Work through the entries below and show every line in which "Segment" is found.

Dataset records:
▬▬▬▬▬▬▬▬▬▬
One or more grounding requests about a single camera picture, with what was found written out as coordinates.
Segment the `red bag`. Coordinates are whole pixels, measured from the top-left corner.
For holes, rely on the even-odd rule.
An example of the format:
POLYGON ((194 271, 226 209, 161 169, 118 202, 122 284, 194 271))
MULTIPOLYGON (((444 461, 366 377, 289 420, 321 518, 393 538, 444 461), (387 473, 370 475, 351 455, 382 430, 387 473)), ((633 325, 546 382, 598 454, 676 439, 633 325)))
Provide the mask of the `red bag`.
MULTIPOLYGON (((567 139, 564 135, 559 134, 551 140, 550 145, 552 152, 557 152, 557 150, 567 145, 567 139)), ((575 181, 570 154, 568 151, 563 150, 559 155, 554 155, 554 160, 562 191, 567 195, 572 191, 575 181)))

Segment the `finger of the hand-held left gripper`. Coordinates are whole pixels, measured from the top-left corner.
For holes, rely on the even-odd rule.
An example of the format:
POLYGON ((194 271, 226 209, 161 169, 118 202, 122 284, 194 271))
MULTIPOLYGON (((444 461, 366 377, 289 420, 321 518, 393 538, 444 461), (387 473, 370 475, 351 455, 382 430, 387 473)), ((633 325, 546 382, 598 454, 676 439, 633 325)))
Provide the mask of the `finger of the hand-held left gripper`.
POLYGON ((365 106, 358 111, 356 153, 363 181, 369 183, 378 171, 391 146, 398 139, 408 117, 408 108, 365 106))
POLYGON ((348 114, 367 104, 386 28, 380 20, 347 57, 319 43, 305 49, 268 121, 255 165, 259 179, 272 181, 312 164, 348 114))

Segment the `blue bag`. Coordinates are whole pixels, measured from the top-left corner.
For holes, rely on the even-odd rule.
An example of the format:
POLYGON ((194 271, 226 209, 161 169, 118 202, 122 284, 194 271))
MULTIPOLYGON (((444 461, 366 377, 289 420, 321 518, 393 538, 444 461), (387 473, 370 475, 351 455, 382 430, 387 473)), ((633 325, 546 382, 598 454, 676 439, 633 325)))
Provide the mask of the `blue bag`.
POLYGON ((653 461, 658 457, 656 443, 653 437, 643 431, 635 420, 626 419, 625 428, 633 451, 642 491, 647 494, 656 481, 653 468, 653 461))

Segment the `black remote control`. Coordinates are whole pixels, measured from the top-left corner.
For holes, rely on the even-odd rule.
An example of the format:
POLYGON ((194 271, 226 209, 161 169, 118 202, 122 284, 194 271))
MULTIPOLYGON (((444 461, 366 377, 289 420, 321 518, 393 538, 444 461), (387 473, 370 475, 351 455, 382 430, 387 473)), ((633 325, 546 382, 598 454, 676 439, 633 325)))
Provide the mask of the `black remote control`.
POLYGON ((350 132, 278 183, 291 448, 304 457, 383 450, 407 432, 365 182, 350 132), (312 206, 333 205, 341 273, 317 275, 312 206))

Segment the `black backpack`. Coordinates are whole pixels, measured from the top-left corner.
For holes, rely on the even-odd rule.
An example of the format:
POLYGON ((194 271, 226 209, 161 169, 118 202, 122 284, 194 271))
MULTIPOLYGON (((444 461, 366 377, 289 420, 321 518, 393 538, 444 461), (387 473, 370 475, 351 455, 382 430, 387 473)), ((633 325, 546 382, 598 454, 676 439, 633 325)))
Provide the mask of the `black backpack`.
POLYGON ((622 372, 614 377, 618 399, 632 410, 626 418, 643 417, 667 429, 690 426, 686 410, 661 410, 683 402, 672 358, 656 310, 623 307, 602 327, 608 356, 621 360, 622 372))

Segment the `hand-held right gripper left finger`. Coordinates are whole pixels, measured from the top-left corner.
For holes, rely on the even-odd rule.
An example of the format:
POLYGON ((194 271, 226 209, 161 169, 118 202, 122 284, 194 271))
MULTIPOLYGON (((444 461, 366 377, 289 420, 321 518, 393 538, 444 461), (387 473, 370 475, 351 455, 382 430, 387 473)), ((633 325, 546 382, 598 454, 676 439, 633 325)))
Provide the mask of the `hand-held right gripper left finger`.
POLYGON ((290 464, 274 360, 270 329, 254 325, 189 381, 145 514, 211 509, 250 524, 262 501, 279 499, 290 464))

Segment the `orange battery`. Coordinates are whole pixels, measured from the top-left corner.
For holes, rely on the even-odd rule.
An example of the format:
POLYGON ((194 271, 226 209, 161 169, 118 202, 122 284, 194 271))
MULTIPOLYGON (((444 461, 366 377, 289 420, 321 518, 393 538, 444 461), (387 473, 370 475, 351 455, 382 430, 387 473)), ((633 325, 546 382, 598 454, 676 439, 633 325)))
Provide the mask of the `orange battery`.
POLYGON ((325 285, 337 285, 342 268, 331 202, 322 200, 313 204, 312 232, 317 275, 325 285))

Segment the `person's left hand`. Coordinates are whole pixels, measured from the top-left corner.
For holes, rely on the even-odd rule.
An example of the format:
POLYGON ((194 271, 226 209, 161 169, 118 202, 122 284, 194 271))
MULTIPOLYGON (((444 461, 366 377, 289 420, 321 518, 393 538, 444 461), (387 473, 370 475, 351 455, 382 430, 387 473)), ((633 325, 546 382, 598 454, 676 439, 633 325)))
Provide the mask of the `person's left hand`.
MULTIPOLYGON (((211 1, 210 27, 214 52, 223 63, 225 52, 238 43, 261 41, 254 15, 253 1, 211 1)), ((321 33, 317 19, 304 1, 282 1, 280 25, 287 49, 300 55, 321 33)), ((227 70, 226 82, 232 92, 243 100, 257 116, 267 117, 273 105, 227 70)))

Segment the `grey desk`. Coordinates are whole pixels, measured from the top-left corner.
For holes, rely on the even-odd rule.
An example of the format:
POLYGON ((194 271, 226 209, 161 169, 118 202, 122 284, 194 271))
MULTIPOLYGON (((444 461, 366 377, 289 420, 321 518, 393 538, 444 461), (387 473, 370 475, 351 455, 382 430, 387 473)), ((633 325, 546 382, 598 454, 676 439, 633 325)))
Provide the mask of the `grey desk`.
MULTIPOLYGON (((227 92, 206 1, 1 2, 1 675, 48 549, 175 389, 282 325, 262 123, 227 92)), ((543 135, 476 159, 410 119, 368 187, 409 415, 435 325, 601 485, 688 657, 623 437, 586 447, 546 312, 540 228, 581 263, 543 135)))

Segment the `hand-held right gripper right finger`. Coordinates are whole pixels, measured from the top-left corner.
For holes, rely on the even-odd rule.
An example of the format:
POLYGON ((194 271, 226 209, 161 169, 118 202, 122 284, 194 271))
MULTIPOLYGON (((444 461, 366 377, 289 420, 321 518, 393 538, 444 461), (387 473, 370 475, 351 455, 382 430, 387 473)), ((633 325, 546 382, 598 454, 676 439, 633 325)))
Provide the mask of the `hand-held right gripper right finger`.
▬▬▬▬▬▬▬▬▬▬
Written response:
Segment the `red bag`. Coordinates are whole pixels, measured from the top-left corner.
Segment the `finger of the hand-held left gripper`. Coordinates are whole pixels, measured from the top-left corner.
Segment the `blue bag`. Coordinates are whole pixels, measured from the top-left corner.
Segment the `black remote control`. Coordinates are whole pixels, measured from the top-left corner.
Segment the `black backpack`. Coordinates are whole pixels, measured from the top-left corner.
Segment the `hand-held right gripper left finger`. Coordinates are whole pixels, measured from the top-left corner.
Segment the `orange battery`. Coordinates are whole pixels, measured from the top-left corner.
Segment the `person's left hand`. Coordinates are whole pixels, measured from the top-left corner.
Segment the `grey desk`. Coordinates are whole pixels, measured from the top-left corner.
Segment the `hand-held right gripper right finger`. Coordinates are whole pixels, measured from the top-left corner.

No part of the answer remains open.